Count how many lines of the data include the string "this", then say that number and stop.

GIVEN INFORMATION START

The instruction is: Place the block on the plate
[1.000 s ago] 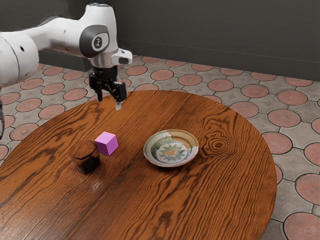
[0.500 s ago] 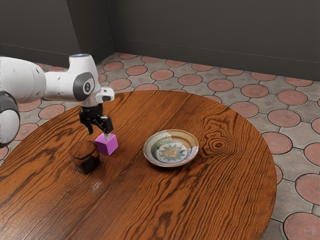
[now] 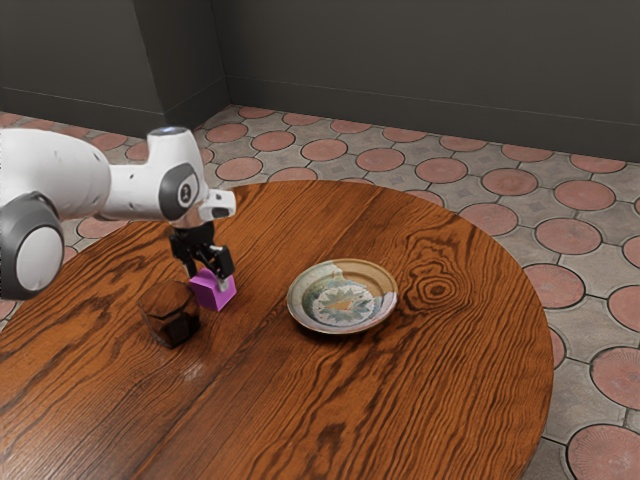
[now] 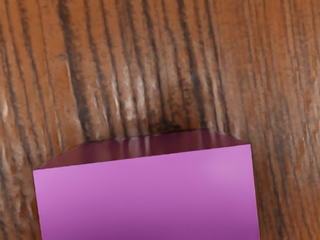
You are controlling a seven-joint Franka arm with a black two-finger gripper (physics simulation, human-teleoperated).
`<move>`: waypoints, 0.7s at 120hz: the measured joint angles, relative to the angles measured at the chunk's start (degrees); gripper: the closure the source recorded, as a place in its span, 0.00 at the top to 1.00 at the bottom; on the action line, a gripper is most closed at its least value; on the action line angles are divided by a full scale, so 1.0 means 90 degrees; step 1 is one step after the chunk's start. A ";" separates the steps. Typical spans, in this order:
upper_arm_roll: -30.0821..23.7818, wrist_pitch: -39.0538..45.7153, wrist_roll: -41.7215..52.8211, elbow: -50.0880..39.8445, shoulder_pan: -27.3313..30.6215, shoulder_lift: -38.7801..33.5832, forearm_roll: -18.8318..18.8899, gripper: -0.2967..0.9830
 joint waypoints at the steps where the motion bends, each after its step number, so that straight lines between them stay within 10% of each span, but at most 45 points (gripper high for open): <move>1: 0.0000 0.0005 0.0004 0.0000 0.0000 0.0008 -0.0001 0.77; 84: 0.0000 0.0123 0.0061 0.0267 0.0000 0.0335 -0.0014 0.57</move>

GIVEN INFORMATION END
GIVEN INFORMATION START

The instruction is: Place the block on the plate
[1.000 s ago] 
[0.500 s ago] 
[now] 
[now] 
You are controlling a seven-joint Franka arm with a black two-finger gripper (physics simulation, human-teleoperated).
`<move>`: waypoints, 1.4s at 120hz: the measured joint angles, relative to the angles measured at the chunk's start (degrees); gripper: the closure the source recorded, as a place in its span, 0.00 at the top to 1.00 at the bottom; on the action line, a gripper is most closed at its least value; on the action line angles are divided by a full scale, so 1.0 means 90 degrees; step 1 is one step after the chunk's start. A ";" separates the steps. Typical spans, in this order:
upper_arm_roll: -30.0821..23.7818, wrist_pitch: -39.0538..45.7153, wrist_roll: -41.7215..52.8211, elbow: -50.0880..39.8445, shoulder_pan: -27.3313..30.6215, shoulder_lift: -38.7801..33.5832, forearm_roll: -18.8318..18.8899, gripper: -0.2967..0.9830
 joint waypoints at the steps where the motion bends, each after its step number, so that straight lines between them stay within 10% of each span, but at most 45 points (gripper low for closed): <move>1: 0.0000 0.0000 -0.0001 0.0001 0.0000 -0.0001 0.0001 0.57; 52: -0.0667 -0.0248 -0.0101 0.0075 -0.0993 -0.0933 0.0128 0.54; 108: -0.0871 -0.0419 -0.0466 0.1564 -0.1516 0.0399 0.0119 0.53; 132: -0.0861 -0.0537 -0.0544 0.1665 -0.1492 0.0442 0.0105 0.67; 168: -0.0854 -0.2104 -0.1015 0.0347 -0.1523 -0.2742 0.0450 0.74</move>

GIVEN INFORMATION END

### SOLUTION BELOW
2